Proof. From the above lemma, \[\begin{align*} \Var{f} &= \Var{P_0f} - \Var{P_{\infty}f}\\ &=- \int_0^{\infty} \frac{\d}{\d t} \Var{P_t f}\\ &=2 \int_0^{\infty} \+E\tp{P_t f,P_t f}. \end{align*}\]

Assume the third statement holds: \[ \+E_{\+L}(P_t f,P_t f)\leq e^{-\frac{2t}{c}}\cdot \+E_{\+L}(f,f), \] for some constant \(c\). We then have \[ \Var{f} = 2\int_0^{\infty} \+E\tp{P_tf, P_tf} \leq 2 \int_0^{\infty} e^{-\frac{2t}{c}}\cdot \+E_{\+L}(f,f) = c\cdot \+E(f,f). \] This proves the Poincaré inequality.

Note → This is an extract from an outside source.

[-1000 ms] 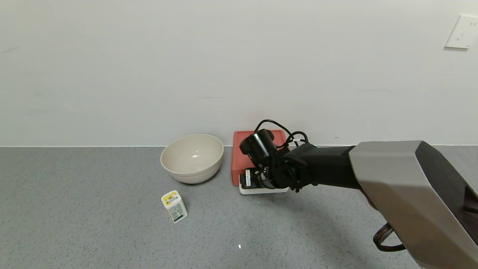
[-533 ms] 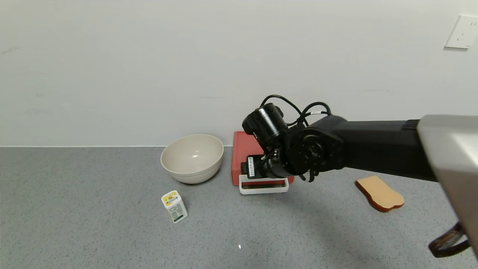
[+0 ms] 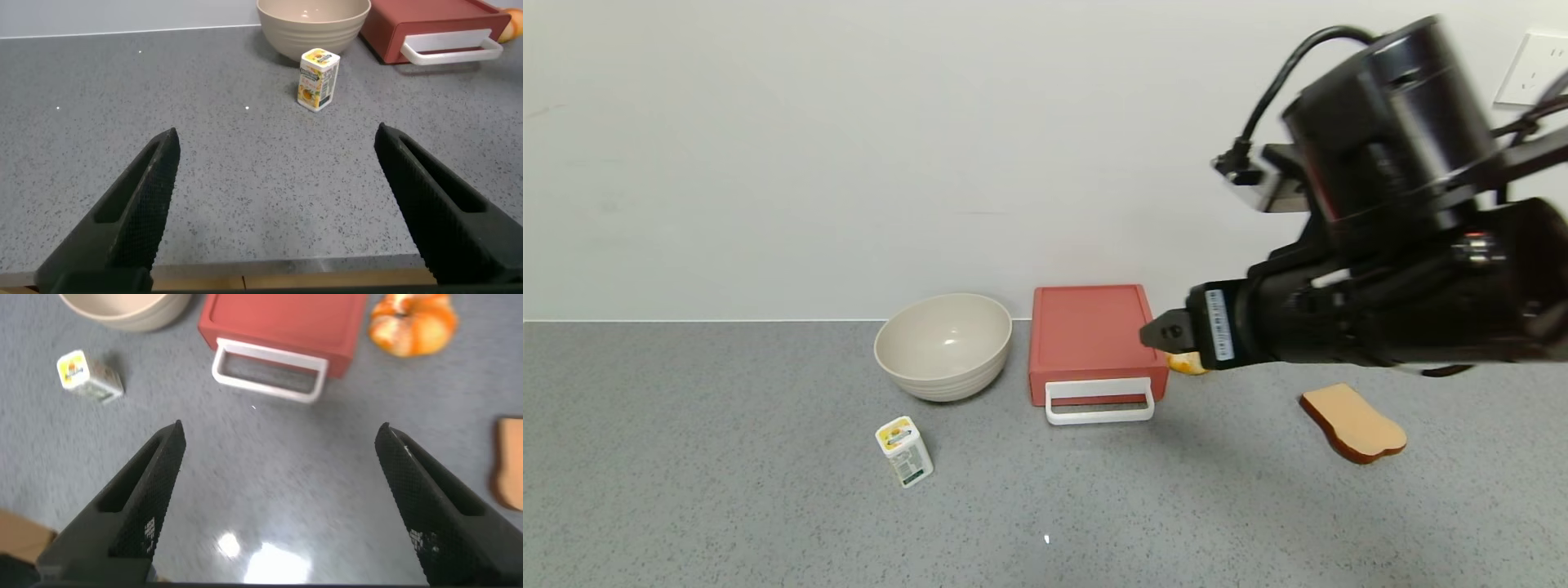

Proof of \(|\lambda_2|^t \leq d_t\) in [Che98]

Finally, we justify the bound \(|\lambda_2|^t \leq d_t\) used earlier. Consider a discrete Markov chain \(P\). Recall that \(d_t \defeq \max_{x,y\in \Omega} D_{\text{TV}}(P^t(x,\cdot), P^t(y,\cdot))\).

For a function \(f: \Omega \to \mathbb{R}\), define its Lipschitz parameter (with respect to the discrete metric \(\mathbb{1}[x \neq y]\)) as \(\!{Lip}(f)\defeq \max_{x\neq y} \abs{f(x)-f(y)}\). We claim that the Lipschitz constant contracts under the Markov operator. Let \(\omega\) denote the optimal coupling of \(P^t(x,\cdot)\) and \(P^t(y,\cdot)\). Then for any \(x,y\) \[ \begin{align*} \abs{P_tf(x)-P_tf(y)} &= \abs{\E{f(X_t)\mid X_0=x} - \E{f(X_t)\mid X_0=y}}\\ &= \abs{\E[(X,Y)\sim \omega]{f(X)-f(Y)}}\\ \mr{Jensen's inequality}&\leq \E[(X,Y)\sim \omega]{\abs{f(X)-f(Y)}}\\ &\leq \!{Lip}(f)\cdot \Pr[(X,Y)\sim \omega]{X\neq Y}\\ &\leq \!{Lip}(f)\cdot d_t. \end{align*} \] Let \(f_2\) be an eigenvector of \(P\) corresponding to the eigenvalue \(\lambda_2\). We have \(P^t f_2 = \lambda_2^t f_2\). Applying the inequality above to \(f_2\): \[ \abs{\lambda_2}^t \cdot \!{Lip}(f_2) = \!{Lip}(\lambda_2^t f_2) = \!{Lip}(P^t f_2) \leq = \!{Lip}(f_2) \cdot d_t. \] Since \(f_2\) is not constant, i.e., \(\!{Lip}(f_2) > 0\), this implies \(\abs{\lambda_2}^t\leq d_t\).